PHOENIX INSTITUTE OF CONTEMPORARY ART - PHOENIX
15 MARCH - 8 APRIL 2011

Il Phoenix Institute of Contemporary Art (phICA), Ted Decker e Modified Arts hanno collaborato per presentare Source Code, introduce a Phoenix gli Isometric Screenshots di Jon Haddock, dopo dieci anni di mostre estese nel territorio nazionale.

Accanto a questa serie, l’arte dei videogame di Jason Rohrer (Nuovo Messico), Paolo Pedercini (Pittsburgh), e Carlo Zanni (Italia, 1975), che verranno per la prima volta mostrati a Phoenix. In ogni opera d’arte, la familiarità tra videogioco e soggetti sviluppati dagli artisti, attinge all’esperienza collettiva di quotidianità e mass media.

Passage di Jason Rohrer, si focalizza sul viaggio introspettivo, sul sapersi destreggiare tra gli ostacoli della vita e i rapporti personali, in ciò che l’artista definisce un “memento mori” (Dal latino: “Ricordati che devi morire”). Il gioco ricorre ad immagini di 8 bit e meccanismi di scorrimento laterale, per rappresentare “un’intera vita, dall’adolescenza, all’età adulta, fino alla morte” nel giro di cinque minuti.”

Paolo Perdercini’s Every day the same dream, descrive il tedio quotidiano e la banalità della vita dei lavoratori, consentendo al giocatore di scoprire lentamente e varcare i confini della propria esistenza.
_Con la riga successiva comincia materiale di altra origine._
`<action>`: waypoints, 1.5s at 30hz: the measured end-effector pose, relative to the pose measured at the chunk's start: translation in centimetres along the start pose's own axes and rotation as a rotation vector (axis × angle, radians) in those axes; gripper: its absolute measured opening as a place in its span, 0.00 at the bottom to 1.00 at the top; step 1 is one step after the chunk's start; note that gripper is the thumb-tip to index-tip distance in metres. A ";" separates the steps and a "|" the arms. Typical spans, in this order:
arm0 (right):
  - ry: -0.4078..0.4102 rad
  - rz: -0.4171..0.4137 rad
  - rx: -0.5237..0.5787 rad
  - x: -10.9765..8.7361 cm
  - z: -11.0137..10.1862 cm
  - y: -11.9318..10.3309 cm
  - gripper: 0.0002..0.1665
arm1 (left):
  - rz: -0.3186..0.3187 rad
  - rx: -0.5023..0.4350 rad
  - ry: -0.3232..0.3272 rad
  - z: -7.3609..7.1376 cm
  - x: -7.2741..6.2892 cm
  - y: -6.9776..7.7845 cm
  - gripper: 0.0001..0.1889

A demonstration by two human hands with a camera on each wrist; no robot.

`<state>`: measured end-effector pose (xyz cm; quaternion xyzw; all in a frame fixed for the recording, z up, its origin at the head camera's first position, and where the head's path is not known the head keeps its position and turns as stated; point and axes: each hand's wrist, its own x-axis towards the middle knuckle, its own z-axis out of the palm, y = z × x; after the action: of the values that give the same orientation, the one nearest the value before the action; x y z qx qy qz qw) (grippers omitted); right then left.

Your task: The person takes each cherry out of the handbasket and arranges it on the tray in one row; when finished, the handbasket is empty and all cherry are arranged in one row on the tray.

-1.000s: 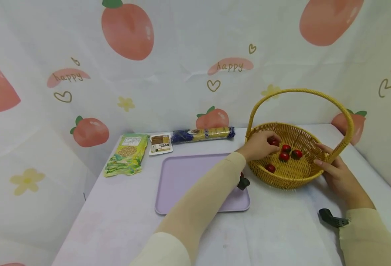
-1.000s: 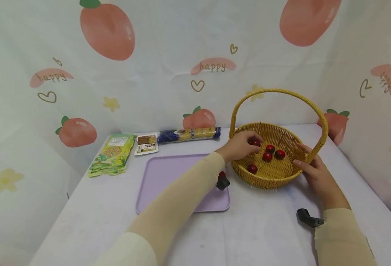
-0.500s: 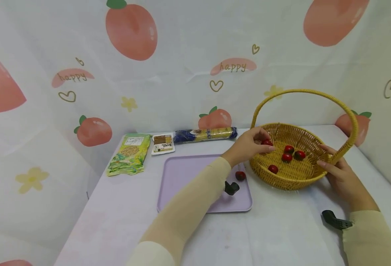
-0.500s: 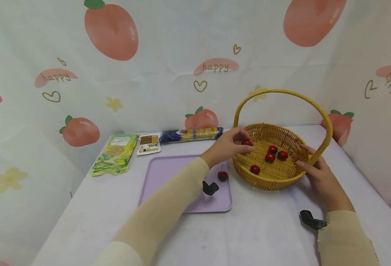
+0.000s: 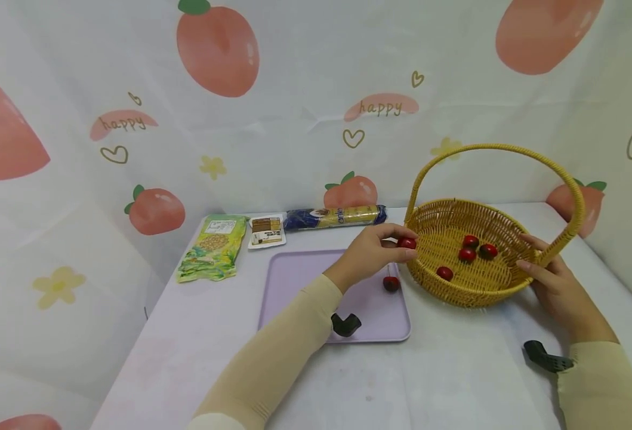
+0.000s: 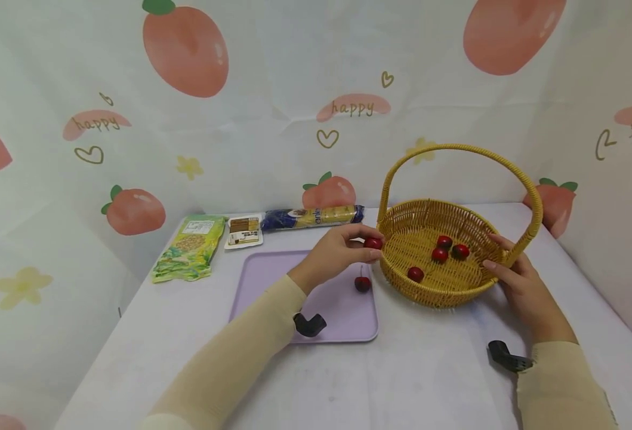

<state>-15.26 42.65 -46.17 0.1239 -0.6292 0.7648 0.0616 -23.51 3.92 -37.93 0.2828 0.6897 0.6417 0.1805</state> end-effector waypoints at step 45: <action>0.026 0.014 0.017 0.6 -0.2 -0.1 0.34 | -0.094 0.428 0.177 -1.7 -4.5 -7.6 0.15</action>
<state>-15.79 42.79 -45.97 0.1101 -0.6226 0.7721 0.0632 -22.28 -0.33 -45.72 0.2250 0.8354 0.4942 0.0851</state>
L’isolamento viene scambiato come un bagaglio culturale comune nelle opere di Jon Haddock e Carlo Zanni. Gli Isometric Screenshots di Haddock, ritraggono eventi storici e non sullo stile del popolare videogame The Sims.

Ogni fase, dallo scontro armato in Piazza Tiananmen al picnic in Sound of Music, evidenzia il rapporto della società con la storia e la cultura, giocando sull’importanza relativa data a queste, in relazione ad ogni individuo e alla vita privata.
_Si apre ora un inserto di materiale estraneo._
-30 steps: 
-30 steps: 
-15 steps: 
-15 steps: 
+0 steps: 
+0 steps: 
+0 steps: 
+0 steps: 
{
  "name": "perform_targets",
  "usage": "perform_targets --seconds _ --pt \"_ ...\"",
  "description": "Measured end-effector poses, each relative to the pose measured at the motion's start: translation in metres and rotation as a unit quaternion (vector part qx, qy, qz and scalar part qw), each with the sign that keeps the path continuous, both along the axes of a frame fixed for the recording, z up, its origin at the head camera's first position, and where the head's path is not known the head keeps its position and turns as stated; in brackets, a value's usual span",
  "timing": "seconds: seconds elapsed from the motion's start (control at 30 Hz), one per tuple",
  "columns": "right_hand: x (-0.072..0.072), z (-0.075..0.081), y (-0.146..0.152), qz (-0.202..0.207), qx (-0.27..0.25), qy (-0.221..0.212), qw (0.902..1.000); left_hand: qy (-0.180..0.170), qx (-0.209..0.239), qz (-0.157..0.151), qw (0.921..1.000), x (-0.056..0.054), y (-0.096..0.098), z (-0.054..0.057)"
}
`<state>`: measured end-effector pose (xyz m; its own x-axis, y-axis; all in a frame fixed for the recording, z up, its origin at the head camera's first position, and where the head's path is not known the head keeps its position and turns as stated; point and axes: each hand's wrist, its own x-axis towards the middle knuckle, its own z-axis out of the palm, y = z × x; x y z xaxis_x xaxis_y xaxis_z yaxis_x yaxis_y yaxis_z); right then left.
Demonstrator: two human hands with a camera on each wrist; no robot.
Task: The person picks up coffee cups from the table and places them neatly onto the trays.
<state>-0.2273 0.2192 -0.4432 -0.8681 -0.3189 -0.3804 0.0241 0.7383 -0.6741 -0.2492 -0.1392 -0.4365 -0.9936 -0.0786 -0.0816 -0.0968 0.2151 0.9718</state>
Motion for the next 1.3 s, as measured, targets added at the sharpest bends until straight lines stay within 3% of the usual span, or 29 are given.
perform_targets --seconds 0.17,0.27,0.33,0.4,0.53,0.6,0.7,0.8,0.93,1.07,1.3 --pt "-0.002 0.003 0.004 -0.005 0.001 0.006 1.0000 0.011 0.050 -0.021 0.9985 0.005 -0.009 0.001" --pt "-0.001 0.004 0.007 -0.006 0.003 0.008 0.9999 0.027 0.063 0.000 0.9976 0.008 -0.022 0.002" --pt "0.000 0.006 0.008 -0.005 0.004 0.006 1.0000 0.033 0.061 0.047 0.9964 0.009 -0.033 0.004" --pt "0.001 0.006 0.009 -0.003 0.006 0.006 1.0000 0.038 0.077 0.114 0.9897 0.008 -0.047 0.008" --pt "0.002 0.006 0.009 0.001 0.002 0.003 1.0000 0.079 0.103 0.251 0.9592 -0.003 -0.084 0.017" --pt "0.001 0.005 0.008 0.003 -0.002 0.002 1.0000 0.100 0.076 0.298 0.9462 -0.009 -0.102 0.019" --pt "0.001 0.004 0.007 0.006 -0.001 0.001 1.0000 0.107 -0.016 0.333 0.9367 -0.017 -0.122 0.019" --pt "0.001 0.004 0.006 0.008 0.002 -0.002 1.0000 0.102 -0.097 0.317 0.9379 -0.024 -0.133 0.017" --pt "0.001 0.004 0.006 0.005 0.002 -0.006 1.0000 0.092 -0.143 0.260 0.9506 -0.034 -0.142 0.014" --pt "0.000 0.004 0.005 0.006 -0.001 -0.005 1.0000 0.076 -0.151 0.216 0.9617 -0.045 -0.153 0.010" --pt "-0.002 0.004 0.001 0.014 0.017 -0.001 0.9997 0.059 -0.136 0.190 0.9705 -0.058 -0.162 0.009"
Zanni è ossessionato dai media e dall’attacco come difesa, nel videogame Average Shoveler. Qui un solitario spalatore di neve per le strade di New York, viene bombardato da immagini e notizie d’attualità non appena prova ad interagire con i passanti ed è assorto nei suoi pensieri.

Le opere di questi artisti sono state esposte in musei quali il Museo d’Arte Moderna, il Whitney, e il Nuovo Museo di New York, il Pompidou a Parigi, e in posti lontani come la Corea, il Brasile, l’Italia e la Germania. Se n’è parlato in Artforum sul New York Times, sul Wall Street Journal, su Newsweek e Wired, oltre che su innumerevoli blog e articoli.